In his work, where painting and sculpture merge together, Ettore Spalletti (1940-2019) offers a dialogue between classicism and contemporaneity. In his search for an essential dimension and a new idea of spatiality, there is a constant dialogue with the art of the past and, in particular, with the masters of Italian Renaissance art, from Piero della Francesca to Raffaello. His language eliminates all forms of rhetoric, recovering geometries and archetypal forms according to concepts that clearly distinguish him from Minimal Art.

Fundamental to Spalletti’s poetics are the transformation of materials (alabaster, onyx, marble) and, above all, the definition of a particular painting technique. The painted surfaces, obtained through multiple layers of color impasto repeated over several days at the same time, following the final abrasion, are characterized by the presence of a certain amount of white pigment that, as it breaks, becomes a source of light. The light that comes from within the work intertwines itself with the variations of natural light that add color to color. Far from being absolutely monochrome, Spalletti’s painted surfaces offer a texture which gives breath to the image.

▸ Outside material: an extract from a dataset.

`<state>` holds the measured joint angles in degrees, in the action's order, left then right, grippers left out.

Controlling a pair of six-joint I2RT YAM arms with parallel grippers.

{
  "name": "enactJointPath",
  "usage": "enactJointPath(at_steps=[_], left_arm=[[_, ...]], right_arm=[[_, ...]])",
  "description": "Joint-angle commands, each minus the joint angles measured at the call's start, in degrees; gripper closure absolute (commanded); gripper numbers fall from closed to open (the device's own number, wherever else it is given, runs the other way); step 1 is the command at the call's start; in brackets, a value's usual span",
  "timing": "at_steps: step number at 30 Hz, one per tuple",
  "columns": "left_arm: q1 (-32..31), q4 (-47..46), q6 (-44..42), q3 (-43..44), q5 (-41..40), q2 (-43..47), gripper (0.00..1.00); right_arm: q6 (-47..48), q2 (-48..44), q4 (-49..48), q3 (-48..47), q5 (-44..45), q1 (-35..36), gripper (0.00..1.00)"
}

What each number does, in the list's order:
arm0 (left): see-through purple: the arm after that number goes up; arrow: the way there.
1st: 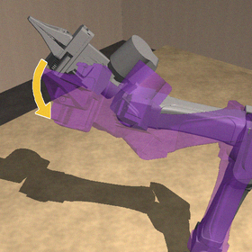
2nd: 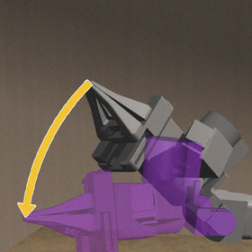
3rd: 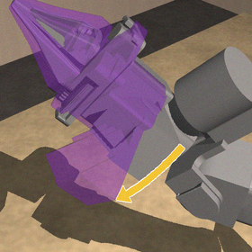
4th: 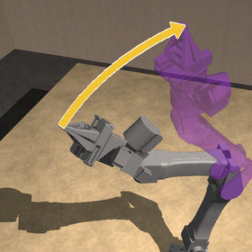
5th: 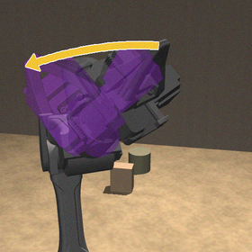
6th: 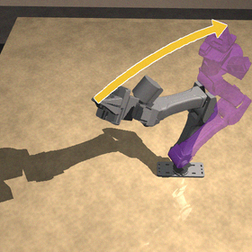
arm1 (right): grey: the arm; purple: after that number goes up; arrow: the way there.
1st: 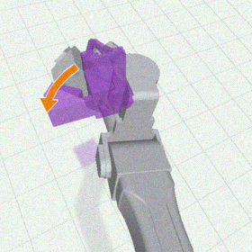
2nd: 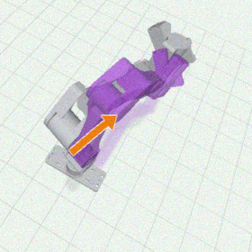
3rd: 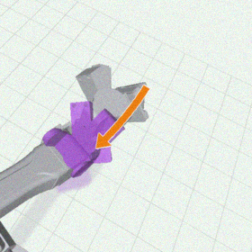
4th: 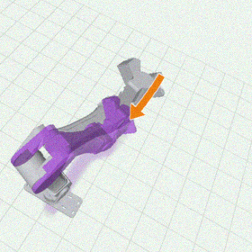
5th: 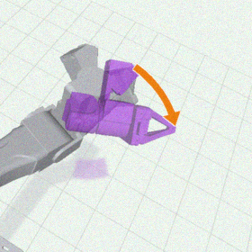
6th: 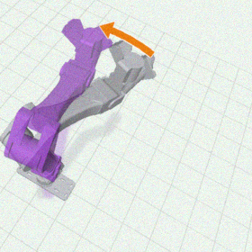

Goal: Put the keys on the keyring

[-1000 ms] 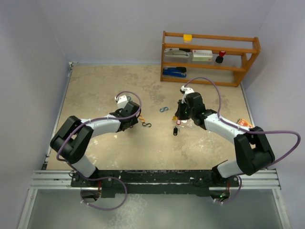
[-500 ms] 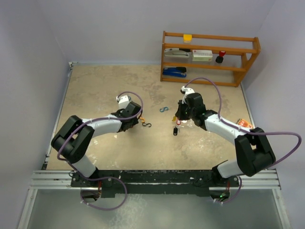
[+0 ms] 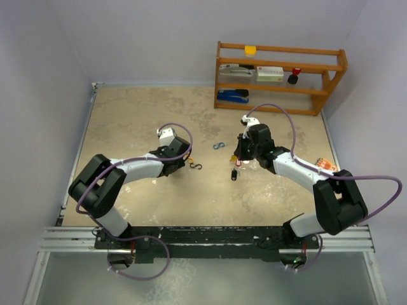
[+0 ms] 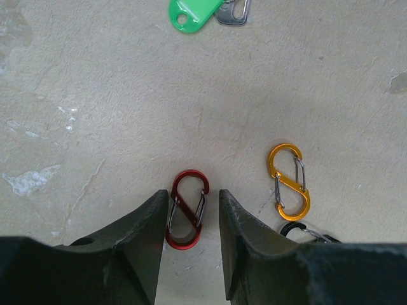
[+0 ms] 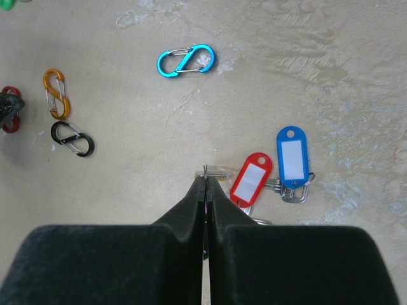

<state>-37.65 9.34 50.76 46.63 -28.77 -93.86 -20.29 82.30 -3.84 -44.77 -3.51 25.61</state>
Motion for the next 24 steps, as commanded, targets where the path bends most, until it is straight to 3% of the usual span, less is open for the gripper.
enactJointPath(at_steps=[1,11,24], left_arm=[[-0.7,4.0,-0.3,-1.4,2.2,-0.5,0.65],[-1.1,4.1,-1.0,-1.6,1.4,-1.5,0.72],[-1.2,3.4,-1.4,-1.7,0.6,-2.9,1.0]], right_arm=[[0.5,-1.3,-1.6,-0.6,1.0,0.3,1.0],[0.7,-1.2,-1.3,-0.9,1.2,0.3,1.0],[0.7,-1.5,-1.3,-0.3,1.5,0.3,1.0]])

Delcy Morelos' indigenous traditions inform her memories of her homeland and its hierarchies of skin, race, land and violence. Invoking a bodily materiality in her layers of paint poured and slowly applied to textile or fabric supports, the artist lets the paint drip, pool and solidify, creating vast pictorial fields that move away from the picture plane and extend to ceramics, textiles and large-scale immersive installations. Her evocative treatment of color suggests both the body and the earth, revealing what is most sacred to the artist and drawing a connection between the body and violence. Morelos' chromatic exploration of the color red, for example, especially in her early works, implies blood and matrilineal force. Taking cues from Andean ancestral traditions, Morelos favors textiles and fabrics and natural materials such as plant and mineral fibers, earth, clay, and soil. Conceiving of a fictional and primordial cosmos, her experiential artworks are made for the human senses and create “an alchemy that awakens different emotions in each person.”

The earth contains in its womb the very cycles of life, death and rebirth, and is a feminine deity. - Delcy Morelos
The color pink is the color of the human skin "which never has a fixity of its own but is continually transformed through the mood we experience.- Ettore Spalletti
Light blue for Spalletti is "an atmospheric color, in which we are continually immersed, it is the color of the sky [...] when you take a walk by the sea towards evening the line of the horizon is no longer visible, the sea joins the sky. You feel that space never ends."